=== WHAT NEEDS TO BE DONE ===
Only the pictures are to be dropped; the rest of the data below is to be duplicated exactly.

- - - - - - -

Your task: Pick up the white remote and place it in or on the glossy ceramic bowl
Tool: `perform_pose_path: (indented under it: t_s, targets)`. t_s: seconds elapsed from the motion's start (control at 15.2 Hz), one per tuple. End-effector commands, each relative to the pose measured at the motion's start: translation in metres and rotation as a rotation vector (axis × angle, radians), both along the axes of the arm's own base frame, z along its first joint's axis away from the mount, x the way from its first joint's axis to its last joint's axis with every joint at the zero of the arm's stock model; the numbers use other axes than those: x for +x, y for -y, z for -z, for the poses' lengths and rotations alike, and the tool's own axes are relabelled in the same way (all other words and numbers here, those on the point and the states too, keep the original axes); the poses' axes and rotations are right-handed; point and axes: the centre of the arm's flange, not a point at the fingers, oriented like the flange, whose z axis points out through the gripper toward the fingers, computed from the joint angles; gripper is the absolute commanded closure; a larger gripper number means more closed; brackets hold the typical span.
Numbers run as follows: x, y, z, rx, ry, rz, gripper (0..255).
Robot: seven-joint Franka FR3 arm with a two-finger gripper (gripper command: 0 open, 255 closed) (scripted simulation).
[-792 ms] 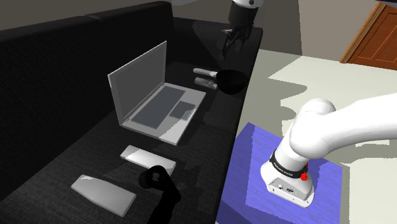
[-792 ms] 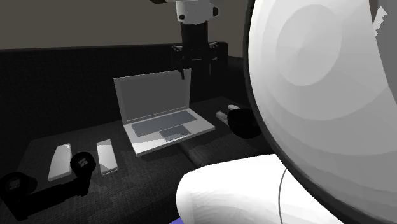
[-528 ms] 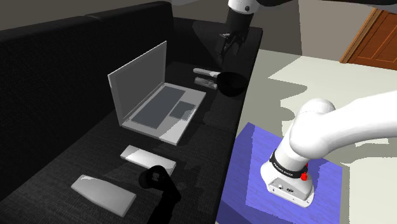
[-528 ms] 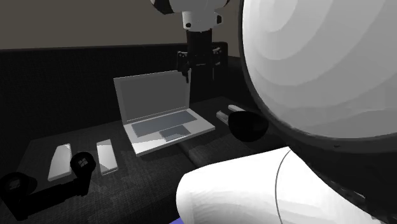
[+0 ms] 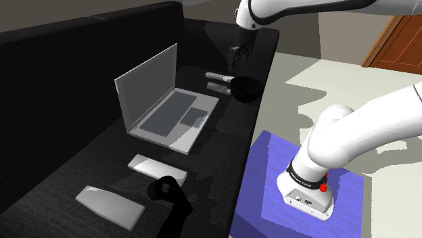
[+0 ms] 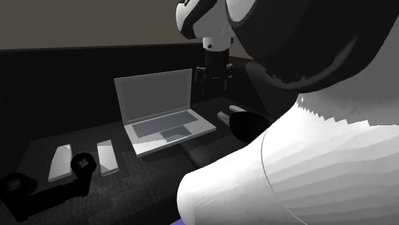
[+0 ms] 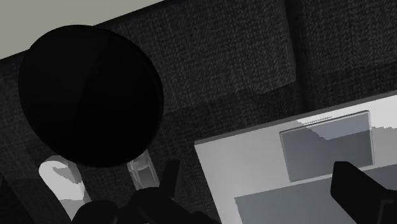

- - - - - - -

=== REPLY TO THE TASK ===
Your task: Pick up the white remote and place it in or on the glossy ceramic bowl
Tool: `perform_pose_path: (indented under it: t_s, targets)`. t_s: seconds elapsed from the motion's start (control at 15.2 Hz), one per tuple. End-effector commands, each relative to the pose measured at the motion's start: translation in metres and rotation as a rotation vector (axis × angle, radians), both along the axes of the arm's own base frame, z along its first joint's axis away from the mount, x the way from its first joint's axis to its last joint's axis with every joint at the zero of the arm's stock model; the numbers use other axes than those: x for +x, y for -y, z for -z, for the poses' lengths and rotations alike, and the tool's own axes are relabelled in the same way (all other words and numbers here, those on the point and the states too, keep the original axes); the poses' axes and rotations are right-handed; point and axes: the centre of the arm's flange, not a point at the fingers, oriented like the flange, whose z axis points out through the gripper toward the fingers, computed from the joint angles; gripper is the absolute commanded closure; a larger gripper number means more closed; brackets hold the typical span.
Numbers run as follows: x, y, z, rx, ry, rz, gripper (0..255).
Robot: seven-joint Franka FR3 arm with a two-finger gripper (gripper command: 0 open, 255 closed) (scripted simulation).
[-792 ms] 
[-792 ms] 
[-528 ms] 
[-528 ms] 
[+0 ms] 
[+0 ms] 
[+0 ms] 

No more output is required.